**ASSIGNMENT:** Restate the listing below with no word altered.

※

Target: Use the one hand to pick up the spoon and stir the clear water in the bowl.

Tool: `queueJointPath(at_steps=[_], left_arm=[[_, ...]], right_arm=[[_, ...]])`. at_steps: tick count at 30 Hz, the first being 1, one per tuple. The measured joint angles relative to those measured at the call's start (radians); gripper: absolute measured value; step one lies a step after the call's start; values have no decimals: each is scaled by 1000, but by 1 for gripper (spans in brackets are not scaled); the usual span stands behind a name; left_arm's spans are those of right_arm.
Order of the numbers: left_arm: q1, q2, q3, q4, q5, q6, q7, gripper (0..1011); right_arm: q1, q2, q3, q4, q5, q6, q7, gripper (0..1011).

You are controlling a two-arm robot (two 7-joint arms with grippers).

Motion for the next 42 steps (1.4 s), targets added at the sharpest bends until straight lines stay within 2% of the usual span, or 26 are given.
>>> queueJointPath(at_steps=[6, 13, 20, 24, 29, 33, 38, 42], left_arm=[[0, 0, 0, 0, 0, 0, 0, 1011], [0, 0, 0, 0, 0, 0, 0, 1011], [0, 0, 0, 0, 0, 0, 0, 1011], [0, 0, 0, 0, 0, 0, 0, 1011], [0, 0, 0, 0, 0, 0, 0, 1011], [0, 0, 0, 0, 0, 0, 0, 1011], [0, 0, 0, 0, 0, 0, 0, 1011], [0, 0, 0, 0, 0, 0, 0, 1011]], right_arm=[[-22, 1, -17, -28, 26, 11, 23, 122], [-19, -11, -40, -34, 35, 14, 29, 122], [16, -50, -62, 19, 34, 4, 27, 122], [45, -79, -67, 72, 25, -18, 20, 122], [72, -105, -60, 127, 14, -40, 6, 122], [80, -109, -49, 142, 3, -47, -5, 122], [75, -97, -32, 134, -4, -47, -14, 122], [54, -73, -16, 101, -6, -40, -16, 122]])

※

**SOLUTION FOR THIS TASK:**
Target: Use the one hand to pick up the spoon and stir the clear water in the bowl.

Tool: `queueJointPath(at_steps=[_], left_arm=[[_, ...]], right_arm=[[_, ...]])`. at_steps: tick count at 30 Hz, the first being 1, one per tuple. The measured joint angles relative to those measured at the call's start (radians); gripper: absolute measured value; step one lies a step after the call's start; values have no decimals: each is scaled by 1000, but by 1 for gripper (spans in brackets are not scaled); the usual span stands behind a name; left_arm's spans are those of right_arm.
Order of the numbers: left_arm: q1, q2, q3, q4, q5, q6, q7, gripper (0..1011); right_arm: q1, q2, q3, q4, q5, q6, q7, gripper (0..1011).

You are controlling a two-arm robot (two 7-joint arms with grippers).

Motion for the next 42 steps (1.4 s), targets added at the sharpest bends until straight lines stay within 2% of the usual span, or 26 are given.
>>> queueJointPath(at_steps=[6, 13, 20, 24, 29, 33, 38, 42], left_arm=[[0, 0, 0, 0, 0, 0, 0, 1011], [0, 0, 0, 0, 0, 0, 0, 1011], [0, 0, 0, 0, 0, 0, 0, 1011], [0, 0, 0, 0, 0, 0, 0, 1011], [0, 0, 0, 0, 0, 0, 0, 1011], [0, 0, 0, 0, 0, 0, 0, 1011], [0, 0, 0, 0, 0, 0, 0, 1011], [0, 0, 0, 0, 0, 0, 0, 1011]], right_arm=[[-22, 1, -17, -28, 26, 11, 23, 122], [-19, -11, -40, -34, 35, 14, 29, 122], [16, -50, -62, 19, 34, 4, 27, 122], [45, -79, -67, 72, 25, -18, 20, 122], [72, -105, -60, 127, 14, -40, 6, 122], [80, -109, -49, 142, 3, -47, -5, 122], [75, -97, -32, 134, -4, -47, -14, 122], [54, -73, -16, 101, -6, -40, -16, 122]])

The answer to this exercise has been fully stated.